Equally, even with the benefit of hindsight it is far from clear that the company knew such risks existed prior to launching the drug.  Even with the sharp discovery powers in the US legal system, a complete picture of what the company did and did not know was difficult to piece together.

How much better (for the company and for the patient) would it be to live in a world of complete disclosure?  With all the data in the public domain, the company is at once released from the charge of suppressing information to mislead patients and doctors into using its drugs.  And the responsibility for interpreting that data passes, in large part, to the regulators and physicians.

This then, represents a real incentive to adopt comprehensive disclosure.  The challenge is for the transparency lobby to leverage this gain to their advantage.  Perhaps the easiest way to do so is to seek a new pact between pharmaceutical companies and the state (represented by its regulators)?  This new pact in effect makes an explicit transfer of liability from the company to the state for harms that emerge from the use of a drug in accordance with its approved label once it has been approved – but only on the proviso that all the data the company has collected about the drug candidate has been disclosed.

Fortunately, for patients and companies alike, mass tort cases against drugs are rare and seem to be getting rarer (perhaps because the safety bar required to garner approval is higher than it has ever been, but also perhaps because the number of truly innovative medicines launched has declined substantially in the last decade).  But while the absolute of risk of damaging liabilities from marketed products is seemingly small, the open-ended nature of those liabilities is nevertheless worrisome.  Completely removing that risk – in return for comprehensive disclosure – undoubtedly has value to the industry players.

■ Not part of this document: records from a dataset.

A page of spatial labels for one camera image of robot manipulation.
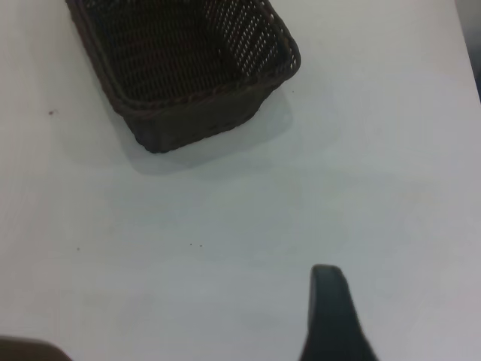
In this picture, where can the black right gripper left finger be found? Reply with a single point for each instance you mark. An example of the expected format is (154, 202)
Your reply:
(26, 350)

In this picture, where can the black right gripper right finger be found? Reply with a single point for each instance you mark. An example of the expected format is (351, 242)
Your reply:
(334, 323)

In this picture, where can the dark brown woven basket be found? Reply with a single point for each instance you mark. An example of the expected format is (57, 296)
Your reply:
(176, 56)

Enough value, DrugBaron argues, to make disclosure an enthusiastic preoccupation.

As with every other “good”, there is a cost associated with transparency

Just as with any plan, there are difficulties.  On a practical level, the amount of information created over the decade or so it takes to get a product to market is immense.  And defining what is relevant data is even more burdensome.  There will always be discretion – and one must rely on the mantra that the more that is disclosed the lower the risk of future liability.

On a purely theoretical level, there is a moral hazard concern.  Freed from liability, companies might become more cavalier with their launches.  That seems unlikely – liability for manufacturing defects would clearly remain with the company, and the strict requirements for approval keep the companies on their toes.  Only in the area of post-marketing surveillance might stronger legislative imperatives be required if state liability was to be accepted as DrugBaron proposes.

In the end, full transparency of clinical data is highly desirable.  But before applying the stick of public opinion too aggressively, we have to remember that it also has a cost.  If we can also find carrots, to encourage enthusiastic rather than reluctant compliance with the principles of comprehensive disclosure, we are likely to be much more successful.  A formal transfer of liability from company to state on approval of a new drug, conditional on full transparency, is one such carrot society should seriously consider.